Below are the records. State how many of their lines contain "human", with nothing else.

Data records ▸
━━━━━━━━━━━━━━━━━━━━

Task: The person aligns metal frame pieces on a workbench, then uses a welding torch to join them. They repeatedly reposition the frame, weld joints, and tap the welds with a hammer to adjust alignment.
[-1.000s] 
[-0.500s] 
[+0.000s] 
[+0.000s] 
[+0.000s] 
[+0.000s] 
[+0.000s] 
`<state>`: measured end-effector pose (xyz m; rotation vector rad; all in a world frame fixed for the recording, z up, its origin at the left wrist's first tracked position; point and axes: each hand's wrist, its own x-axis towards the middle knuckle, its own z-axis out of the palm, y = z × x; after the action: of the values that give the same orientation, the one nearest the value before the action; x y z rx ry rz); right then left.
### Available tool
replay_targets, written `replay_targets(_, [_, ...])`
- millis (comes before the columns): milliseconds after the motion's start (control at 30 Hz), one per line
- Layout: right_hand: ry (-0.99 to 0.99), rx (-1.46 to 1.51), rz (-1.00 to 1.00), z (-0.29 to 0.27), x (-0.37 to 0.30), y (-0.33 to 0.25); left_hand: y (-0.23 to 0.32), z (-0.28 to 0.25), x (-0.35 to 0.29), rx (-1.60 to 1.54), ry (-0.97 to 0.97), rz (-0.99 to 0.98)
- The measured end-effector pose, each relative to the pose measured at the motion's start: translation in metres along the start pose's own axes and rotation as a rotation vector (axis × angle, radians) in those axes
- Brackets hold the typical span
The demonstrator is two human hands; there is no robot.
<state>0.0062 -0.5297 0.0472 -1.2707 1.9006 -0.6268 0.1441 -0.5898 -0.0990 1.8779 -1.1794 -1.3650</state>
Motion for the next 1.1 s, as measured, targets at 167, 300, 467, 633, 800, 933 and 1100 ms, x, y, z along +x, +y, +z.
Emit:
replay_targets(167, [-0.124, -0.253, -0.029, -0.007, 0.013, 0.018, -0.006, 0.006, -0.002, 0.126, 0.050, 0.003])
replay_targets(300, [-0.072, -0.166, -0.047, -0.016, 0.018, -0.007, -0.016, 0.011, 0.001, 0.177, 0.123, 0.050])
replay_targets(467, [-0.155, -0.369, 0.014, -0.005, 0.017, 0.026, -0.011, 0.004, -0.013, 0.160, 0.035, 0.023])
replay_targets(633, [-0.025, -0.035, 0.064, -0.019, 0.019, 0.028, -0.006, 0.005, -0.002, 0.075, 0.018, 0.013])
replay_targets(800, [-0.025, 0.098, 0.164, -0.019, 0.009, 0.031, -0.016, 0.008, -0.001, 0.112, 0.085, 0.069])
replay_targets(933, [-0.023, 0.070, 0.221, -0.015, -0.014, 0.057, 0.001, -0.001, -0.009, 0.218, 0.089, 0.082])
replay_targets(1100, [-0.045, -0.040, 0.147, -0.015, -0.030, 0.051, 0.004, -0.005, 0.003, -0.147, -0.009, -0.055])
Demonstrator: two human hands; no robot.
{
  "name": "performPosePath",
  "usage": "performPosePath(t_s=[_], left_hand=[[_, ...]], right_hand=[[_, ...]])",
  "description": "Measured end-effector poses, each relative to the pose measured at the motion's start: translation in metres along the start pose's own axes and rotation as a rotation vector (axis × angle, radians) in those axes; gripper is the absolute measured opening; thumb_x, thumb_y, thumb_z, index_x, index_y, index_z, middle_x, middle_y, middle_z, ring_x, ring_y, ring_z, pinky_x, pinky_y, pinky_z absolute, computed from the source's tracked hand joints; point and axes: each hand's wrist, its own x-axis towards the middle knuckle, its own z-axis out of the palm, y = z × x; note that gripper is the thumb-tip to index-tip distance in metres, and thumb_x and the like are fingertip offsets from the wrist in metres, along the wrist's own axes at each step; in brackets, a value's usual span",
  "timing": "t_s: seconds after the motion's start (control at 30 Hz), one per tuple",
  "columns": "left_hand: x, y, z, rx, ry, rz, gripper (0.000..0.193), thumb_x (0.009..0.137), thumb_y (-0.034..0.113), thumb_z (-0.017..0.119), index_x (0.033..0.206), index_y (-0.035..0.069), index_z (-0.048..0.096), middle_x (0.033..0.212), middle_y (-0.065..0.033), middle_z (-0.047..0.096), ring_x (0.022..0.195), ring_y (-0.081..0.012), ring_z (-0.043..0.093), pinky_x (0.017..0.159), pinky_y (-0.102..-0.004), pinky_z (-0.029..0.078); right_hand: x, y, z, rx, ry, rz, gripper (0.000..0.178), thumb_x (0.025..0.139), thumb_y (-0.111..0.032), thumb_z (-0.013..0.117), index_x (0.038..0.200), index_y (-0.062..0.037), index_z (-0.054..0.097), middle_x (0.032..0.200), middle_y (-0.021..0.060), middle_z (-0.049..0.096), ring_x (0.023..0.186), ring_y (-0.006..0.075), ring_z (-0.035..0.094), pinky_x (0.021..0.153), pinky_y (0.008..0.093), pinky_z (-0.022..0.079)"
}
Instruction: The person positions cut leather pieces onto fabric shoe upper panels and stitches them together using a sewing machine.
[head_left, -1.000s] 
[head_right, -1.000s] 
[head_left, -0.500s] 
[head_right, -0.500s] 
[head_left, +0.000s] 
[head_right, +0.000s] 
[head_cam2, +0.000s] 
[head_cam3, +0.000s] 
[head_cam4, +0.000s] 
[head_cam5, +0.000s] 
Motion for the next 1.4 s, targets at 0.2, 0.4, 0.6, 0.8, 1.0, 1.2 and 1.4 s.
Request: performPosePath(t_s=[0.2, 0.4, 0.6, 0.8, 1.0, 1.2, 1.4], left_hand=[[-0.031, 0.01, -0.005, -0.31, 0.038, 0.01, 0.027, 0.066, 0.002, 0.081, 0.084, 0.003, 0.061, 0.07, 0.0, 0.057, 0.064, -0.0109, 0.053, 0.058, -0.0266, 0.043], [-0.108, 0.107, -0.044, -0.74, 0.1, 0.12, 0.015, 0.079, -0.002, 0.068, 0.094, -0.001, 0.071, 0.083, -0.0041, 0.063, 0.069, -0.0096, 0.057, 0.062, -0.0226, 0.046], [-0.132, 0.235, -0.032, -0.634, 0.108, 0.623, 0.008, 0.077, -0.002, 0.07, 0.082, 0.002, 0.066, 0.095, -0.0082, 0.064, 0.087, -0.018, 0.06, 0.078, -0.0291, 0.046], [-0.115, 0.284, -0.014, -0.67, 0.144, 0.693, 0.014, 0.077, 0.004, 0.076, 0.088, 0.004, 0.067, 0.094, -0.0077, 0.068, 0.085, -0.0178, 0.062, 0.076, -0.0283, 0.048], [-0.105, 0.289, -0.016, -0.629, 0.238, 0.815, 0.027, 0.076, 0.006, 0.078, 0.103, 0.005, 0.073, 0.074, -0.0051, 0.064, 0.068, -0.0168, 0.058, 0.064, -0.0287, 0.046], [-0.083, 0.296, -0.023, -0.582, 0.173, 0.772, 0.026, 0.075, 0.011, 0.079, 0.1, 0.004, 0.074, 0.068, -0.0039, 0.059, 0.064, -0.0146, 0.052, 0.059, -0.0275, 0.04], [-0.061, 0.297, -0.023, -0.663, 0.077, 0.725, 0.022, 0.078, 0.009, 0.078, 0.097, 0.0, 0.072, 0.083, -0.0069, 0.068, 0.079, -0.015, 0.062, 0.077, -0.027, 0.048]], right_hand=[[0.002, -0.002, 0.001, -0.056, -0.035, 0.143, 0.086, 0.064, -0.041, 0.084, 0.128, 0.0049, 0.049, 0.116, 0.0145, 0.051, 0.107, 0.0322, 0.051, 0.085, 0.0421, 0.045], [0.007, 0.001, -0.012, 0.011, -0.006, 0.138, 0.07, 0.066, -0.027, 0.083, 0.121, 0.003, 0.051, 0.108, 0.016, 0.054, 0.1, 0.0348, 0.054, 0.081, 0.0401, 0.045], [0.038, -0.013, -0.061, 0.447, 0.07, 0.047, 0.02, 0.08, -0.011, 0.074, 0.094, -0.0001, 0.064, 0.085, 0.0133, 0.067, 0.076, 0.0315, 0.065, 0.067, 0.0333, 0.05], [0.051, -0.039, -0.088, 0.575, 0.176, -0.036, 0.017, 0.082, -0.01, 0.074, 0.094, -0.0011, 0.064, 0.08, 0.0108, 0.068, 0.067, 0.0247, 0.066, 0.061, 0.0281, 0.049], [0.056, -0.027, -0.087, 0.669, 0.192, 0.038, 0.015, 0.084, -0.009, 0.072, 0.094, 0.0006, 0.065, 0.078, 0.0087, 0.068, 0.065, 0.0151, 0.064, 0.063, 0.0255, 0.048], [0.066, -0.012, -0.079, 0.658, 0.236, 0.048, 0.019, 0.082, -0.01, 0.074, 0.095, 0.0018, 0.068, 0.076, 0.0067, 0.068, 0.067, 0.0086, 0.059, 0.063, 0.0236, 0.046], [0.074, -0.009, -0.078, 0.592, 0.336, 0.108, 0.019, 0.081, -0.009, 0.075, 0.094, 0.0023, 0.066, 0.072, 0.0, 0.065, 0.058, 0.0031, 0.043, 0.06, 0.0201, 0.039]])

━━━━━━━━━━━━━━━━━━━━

Response to the task ▸ 2